• Aim of the task
Below are the records to transcribe exactly; do not include any images.

'''

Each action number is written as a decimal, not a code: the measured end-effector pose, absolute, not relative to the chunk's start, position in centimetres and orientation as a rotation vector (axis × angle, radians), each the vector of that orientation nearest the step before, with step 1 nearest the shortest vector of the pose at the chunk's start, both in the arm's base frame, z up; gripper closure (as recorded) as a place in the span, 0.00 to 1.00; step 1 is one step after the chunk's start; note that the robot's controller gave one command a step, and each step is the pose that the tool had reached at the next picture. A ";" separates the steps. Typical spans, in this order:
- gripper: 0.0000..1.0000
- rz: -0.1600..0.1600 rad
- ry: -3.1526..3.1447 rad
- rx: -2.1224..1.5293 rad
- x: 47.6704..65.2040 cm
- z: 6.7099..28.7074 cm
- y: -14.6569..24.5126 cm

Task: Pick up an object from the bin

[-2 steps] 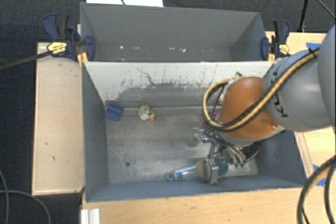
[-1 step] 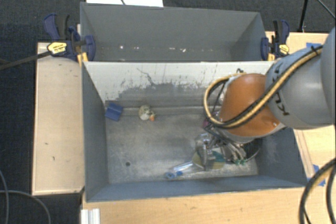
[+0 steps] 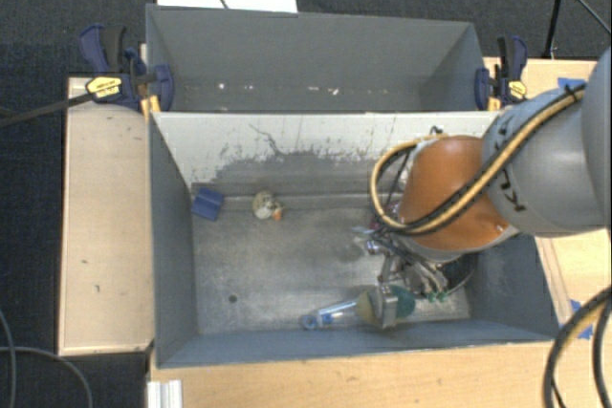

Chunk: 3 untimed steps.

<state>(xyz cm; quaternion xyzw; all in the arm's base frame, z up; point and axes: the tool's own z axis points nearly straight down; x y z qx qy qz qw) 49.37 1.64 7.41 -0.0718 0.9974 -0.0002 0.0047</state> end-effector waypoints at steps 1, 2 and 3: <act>0.00 0.001 3.105 -0.416 49.4 7.3 -5.4; 1.00 -0.003 3.107 -0.420 49.4 7.4 -5.4; 0.00 0.000 3.104 -0.418 49.5 7.3 -5.3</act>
Offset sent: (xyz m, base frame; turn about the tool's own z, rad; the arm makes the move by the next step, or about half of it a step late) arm -0.0023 -0.0698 -0.0041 -0.1279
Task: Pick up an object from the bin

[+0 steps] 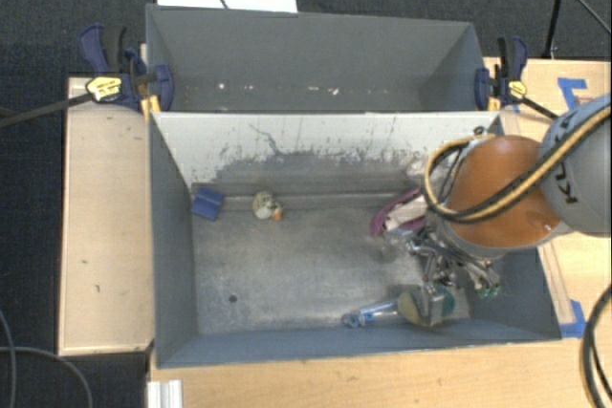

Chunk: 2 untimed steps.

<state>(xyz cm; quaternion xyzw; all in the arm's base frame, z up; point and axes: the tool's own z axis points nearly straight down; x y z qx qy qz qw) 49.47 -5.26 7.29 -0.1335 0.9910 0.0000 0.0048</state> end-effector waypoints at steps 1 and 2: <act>1.00 -0.003 3.106 -0.417 49.5 7.5 -5.4; 0.00 0.000 3.104 -0.418 49.5 7.3 -5.3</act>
Offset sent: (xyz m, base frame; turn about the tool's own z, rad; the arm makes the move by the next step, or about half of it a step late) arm 0.0000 0.0000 0.0000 0.0000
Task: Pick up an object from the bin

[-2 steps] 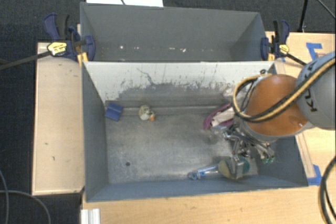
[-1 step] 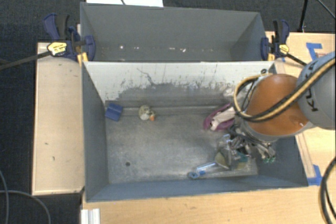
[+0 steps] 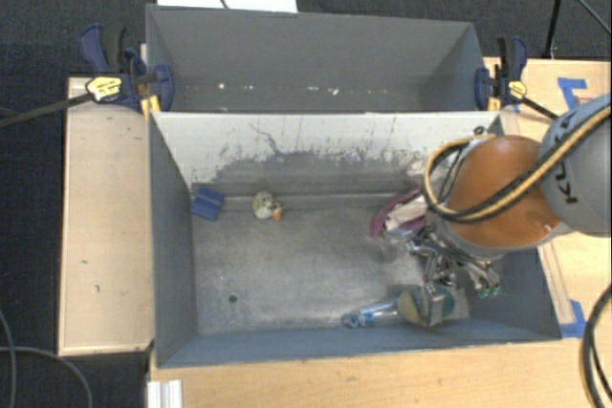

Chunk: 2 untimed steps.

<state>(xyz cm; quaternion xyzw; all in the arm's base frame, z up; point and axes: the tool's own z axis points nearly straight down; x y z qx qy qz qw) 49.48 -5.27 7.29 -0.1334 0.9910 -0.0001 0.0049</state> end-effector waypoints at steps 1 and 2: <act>1.00 -0.003 3.106 -0.415 49.5 7.5 -5.4; 1.00 -0.006 3.022 -0.804 49.4 7.5 -4.8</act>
Offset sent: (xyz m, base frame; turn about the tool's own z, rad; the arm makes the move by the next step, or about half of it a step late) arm 0.0000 0.0000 0.0000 0.0000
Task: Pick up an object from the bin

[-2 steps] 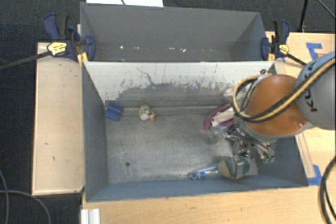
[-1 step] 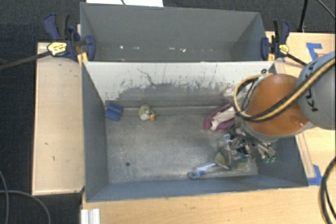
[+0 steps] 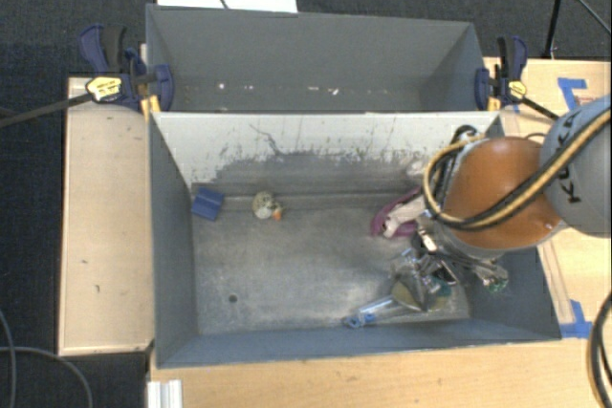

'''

• Answer to the problem
Each action number is written as a decimal, not a code: the measured end-effector pose, absolute, not relative to the chunk's start, position in centimetres and orientation as a rotation vector (axis × angle, radians), each the vector of that orientation nearest the step before, with step 1 nearest the shortest vector of the pose at the chunk's start, both in the arm's base frame, z up; gripper closure (as recorded) as a place in the span, 0.00 to 1.00; step 1 is one step after the chunk's start; note that the robot's controller gave one command a step, and each step is the pose that the tool had reached at the next picture. A ";" separates the steps. Typical spans, in this order:
- gripper: 0.0000..1.0000
- rz: -0.1600..0.1600 rad
- ry: -3.1526..3.1447 rad
- rx: -2.1224..1.5293 rad
- x: 47.6704..65.2040 cm
- z: 6.7099..28.7074 cm
- y: -14.6569..24.5126 cm

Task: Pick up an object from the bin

[-2 steps] 
[-1 step] 
[+0 steps] 

Chunk: 3 untimed steps.

<state>(xyz cm; quaternion xyzw; all in the arm's base frame, z up; point and axes: the tool's own z axis points nearly straight down; x y z qx qy qz qw) 49.37 1.64 7.41 -0.0718 0.9974 -0.0002 0.0047</state> end-effector waypoints at steps 1, 2 and 3: <act>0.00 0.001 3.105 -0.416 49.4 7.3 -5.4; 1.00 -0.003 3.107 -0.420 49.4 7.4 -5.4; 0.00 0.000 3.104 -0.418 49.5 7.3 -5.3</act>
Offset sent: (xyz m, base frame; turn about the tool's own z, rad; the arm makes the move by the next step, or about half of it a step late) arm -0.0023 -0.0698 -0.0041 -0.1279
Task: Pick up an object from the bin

[+0 steps] 

Chunk: 2 untimed steps.

<state>(xyz cm; quaternion xyzw; all in the arm's base frame, z up; point and axes: the tool's own z axis points nearly straight down; x y z qx qy qz qw) 49.47 -5.26 7.29 -0.1335 0.9910 0.0000 0.0048</state> end-effector waypoints at steps 1 and 2: <act>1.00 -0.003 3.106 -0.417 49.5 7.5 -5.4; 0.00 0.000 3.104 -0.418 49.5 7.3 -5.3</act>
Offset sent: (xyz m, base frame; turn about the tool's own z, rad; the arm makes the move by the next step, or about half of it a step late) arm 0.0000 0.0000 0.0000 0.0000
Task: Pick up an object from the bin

[-2 steps] 
[-1 step] 
[+0 steps] 

Chunk: 2 untimed steps.

<state>(xyz cm; quaternion xyzw; all in the arm's base frame, z up; point and axes: the tool's own z axis points nearly straight down; x y z qx qy qz qw) 49.48 -5.27 7.29 -0.1334 0.9910 -0.0001 0.0049</state> end-effector waypoints at steps 1 and 2: <act>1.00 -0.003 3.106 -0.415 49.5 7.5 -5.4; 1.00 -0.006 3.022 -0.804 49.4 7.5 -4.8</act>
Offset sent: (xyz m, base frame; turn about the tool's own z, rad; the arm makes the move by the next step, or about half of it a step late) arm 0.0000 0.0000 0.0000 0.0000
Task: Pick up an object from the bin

[-2 steps] 
[-1 step] 
[+0 steps] 

This output requires nothing more.